(INFORMATION SUPPLIED begins)
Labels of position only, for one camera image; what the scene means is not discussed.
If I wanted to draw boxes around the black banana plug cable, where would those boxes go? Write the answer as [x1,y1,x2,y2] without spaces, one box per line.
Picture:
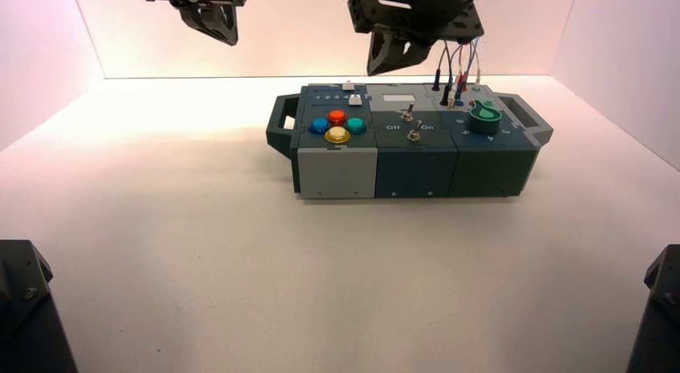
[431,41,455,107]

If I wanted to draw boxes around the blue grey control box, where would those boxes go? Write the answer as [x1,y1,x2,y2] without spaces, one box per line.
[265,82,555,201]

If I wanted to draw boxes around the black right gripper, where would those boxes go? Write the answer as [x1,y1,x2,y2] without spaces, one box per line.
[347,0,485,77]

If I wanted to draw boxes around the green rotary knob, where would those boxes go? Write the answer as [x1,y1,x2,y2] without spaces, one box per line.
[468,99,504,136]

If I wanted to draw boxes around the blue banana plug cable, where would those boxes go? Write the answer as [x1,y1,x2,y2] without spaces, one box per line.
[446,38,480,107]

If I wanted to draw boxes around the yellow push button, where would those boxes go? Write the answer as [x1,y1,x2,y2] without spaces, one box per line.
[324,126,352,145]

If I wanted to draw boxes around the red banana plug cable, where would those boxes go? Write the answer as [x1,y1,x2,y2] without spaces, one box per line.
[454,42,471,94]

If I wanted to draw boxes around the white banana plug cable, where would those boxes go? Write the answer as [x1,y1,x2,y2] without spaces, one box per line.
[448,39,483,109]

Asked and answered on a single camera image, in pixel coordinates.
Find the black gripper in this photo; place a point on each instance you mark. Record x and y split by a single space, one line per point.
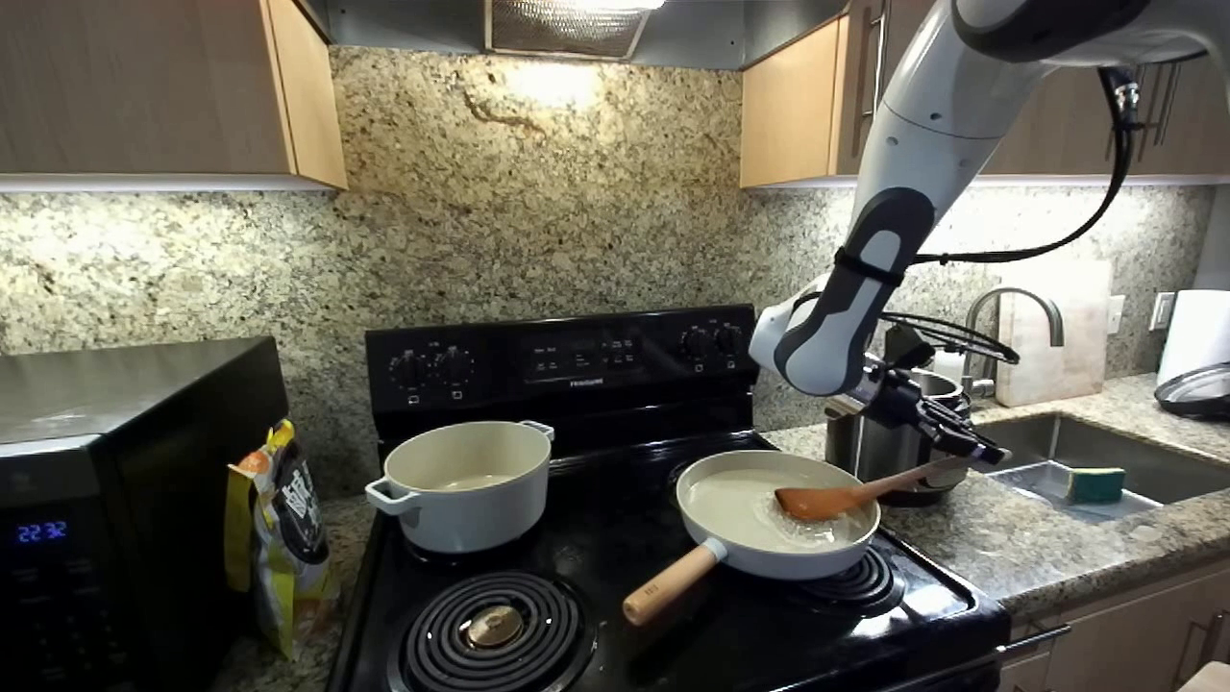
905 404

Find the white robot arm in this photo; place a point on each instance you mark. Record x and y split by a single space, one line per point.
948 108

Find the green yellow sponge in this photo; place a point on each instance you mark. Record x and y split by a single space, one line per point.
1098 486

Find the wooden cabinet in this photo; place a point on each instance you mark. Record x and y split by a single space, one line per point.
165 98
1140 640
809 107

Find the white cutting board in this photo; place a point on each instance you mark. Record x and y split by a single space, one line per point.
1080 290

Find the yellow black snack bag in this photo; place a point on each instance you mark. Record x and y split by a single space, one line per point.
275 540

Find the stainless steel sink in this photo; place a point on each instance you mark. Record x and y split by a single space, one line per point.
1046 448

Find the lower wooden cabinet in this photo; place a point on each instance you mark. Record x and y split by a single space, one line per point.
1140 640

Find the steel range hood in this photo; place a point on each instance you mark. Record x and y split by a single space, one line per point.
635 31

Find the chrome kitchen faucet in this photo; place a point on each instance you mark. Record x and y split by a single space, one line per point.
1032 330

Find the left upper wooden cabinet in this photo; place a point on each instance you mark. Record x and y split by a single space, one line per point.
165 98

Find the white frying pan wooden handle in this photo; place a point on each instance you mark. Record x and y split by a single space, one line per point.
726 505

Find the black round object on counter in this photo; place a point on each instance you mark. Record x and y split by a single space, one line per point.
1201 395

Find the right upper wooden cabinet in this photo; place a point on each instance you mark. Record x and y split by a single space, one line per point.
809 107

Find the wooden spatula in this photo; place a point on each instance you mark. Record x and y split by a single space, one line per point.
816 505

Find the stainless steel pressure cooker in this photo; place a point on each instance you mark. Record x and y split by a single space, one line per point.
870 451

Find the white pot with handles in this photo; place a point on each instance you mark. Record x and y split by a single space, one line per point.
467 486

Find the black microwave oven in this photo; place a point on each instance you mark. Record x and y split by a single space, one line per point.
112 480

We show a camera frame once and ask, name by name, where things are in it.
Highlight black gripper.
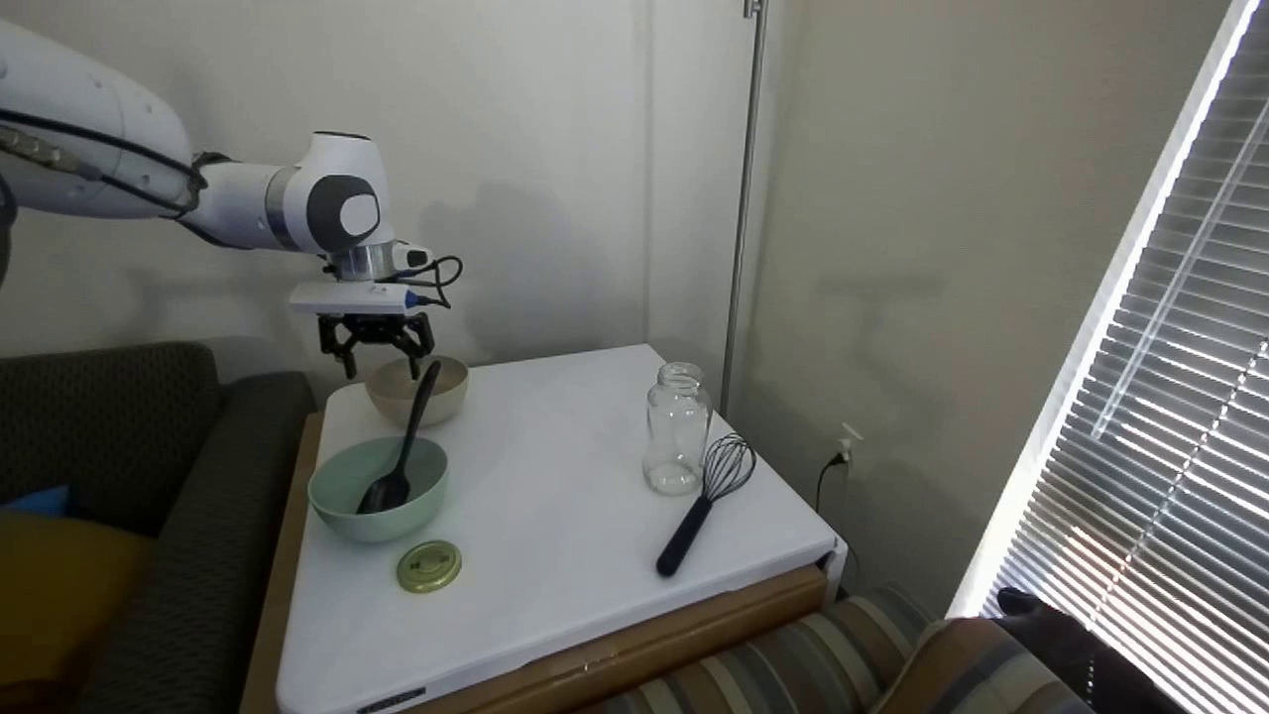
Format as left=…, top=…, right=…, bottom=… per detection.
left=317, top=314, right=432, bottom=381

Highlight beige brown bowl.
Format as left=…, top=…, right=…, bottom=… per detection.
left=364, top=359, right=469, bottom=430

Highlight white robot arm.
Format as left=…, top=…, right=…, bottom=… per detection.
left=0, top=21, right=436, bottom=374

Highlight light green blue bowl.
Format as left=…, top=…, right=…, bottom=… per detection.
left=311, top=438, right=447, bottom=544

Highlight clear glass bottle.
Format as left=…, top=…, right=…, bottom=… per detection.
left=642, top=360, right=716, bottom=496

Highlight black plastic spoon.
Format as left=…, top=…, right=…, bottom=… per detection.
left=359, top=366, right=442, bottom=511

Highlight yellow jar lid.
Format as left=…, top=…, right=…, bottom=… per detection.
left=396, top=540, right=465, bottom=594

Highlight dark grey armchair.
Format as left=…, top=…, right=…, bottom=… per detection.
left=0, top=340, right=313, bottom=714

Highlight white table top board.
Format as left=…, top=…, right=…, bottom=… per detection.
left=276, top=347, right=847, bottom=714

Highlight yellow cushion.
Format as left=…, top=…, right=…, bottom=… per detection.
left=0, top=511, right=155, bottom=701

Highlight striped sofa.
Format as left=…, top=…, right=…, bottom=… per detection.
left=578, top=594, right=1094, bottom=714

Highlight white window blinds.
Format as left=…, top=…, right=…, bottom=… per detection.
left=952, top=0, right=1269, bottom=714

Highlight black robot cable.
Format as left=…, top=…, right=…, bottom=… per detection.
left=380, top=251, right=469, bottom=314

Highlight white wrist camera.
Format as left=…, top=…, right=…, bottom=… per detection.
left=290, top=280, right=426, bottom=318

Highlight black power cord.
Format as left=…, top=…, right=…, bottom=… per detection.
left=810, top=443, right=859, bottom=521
(INFORMATION SUPPLIED ends)
(INFORMATION SUPPLIED begins)
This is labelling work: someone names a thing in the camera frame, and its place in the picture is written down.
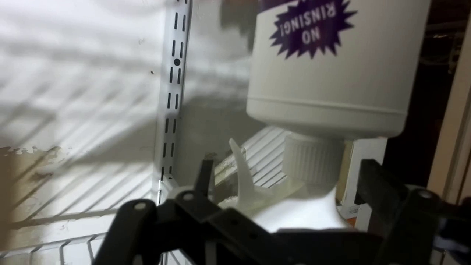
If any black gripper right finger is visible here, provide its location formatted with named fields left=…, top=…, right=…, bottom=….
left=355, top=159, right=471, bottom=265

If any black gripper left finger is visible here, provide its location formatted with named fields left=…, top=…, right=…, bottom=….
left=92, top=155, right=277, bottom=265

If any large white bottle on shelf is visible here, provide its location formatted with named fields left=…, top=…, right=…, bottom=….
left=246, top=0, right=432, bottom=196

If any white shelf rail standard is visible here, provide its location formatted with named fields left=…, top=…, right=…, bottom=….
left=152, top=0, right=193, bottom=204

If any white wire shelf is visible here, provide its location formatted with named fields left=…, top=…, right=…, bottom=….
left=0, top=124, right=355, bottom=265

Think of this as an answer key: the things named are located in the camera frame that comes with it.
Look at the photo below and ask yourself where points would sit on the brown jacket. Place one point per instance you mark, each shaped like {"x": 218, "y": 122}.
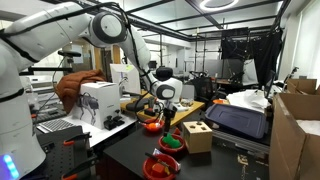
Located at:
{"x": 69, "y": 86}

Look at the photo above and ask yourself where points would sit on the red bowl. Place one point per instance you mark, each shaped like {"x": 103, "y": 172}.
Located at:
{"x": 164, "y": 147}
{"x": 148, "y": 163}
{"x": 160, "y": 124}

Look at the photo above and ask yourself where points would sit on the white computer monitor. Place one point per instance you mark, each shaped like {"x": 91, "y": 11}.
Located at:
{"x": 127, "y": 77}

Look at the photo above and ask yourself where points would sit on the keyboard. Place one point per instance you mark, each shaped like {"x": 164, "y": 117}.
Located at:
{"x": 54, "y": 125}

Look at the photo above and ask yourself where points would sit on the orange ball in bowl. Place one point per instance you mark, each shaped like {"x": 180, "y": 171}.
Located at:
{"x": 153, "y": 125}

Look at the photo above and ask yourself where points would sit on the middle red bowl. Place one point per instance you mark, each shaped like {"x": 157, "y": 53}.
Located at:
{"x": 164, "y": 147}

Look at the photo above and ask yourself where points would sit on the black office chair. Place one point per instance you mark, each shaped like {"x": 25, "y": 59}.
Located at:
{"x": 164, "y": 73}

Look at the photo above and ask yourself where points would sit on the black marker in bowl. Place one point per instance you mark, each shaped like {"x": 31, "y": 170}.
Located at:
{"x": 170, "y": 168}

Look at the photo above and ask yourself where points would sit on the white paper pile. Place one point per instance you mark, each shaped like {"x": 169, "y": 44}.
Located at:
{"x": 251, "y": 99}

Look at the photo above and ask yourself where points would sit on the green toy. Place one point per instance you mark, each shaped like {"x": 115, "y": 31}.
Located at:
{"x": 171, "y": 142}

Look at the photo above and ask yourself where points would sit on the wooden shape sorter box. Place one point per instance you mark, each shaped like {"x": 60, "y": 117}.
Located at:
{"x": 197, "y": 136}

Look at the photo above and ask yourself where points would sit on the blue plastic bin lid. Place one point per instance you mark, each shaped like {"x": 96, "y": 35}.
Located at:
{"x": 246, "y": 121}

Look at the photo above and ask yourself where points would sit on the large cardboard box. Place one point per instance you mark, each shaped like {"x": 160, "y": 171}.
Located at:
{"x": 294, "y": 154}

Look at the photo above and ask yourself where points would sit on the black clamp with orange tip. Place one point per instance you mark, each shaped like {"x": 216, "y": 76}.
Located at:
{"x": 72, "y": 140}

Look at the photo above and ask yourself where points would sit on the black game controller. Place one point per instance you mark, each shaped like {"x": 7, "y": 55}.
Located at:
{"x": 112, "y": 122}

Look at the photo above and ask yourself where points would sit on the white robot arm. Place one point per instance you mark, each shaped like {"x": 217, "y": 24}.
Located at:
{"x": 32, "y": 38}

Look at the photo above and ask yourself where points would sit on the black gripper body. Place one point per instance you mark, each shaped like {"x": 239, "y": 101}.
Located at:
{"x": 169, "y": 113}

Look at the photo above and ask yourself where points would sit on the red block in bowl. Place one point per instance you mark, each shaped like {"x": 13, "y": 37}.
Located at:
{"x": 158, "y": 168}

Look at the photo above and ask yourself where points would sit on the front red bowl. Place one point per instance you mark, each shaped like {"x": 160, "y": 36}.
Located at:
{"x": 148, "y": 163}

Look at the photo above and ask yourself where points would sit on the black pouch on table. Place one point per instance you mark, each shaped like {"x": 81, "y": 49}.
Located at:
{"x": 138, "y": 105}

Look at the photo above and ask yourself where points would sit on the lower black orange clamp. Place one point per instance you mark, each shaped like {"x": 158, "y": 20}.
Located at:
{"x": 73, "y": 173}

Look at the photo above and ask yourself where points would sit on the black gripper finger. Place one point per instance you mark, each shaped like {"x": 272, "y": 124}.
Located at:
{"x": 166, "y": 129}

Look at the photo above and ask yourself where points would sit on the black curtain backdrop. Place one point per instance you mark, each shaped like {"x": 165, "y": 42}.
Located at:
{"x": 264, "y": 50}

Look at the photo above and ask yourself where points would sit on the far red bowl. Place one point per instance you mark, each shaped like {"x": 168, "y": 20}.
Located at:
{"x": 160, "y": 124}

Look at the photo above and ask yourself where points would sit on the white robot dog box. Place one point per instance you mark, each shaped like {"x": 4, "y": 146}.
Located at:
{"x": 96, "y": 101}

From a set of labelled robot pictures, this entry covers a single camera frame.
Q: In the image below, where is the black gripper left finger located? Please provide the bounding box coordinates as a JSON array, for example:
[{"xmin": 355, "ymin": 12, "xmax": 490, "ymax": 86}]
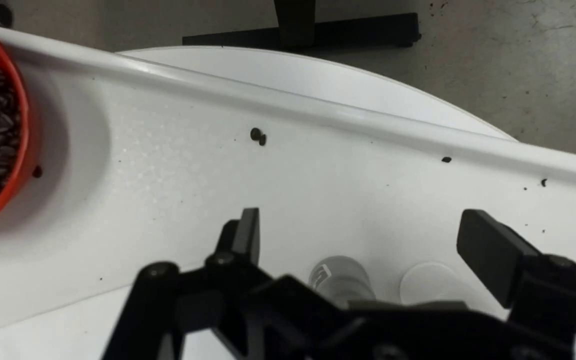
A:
(INFORMATION SUPPLIED ends)
**PROBLEM TO WORK ON:** Note every line of the records that holds the word "clamp", and copy it.

**ANSWER TO THIS EXERCISE:**
Look at the photo above and ask yourself where points would sit on the black clamp with orange tip. Place one point per instance you mark, each shaped like {"x": 216, "y": 76}.
Look at the photo above and ask yourself where points would sit on the lower black orange clamp. Place one point per instance you mark, each shaped like {"x": 158, "y": 20}.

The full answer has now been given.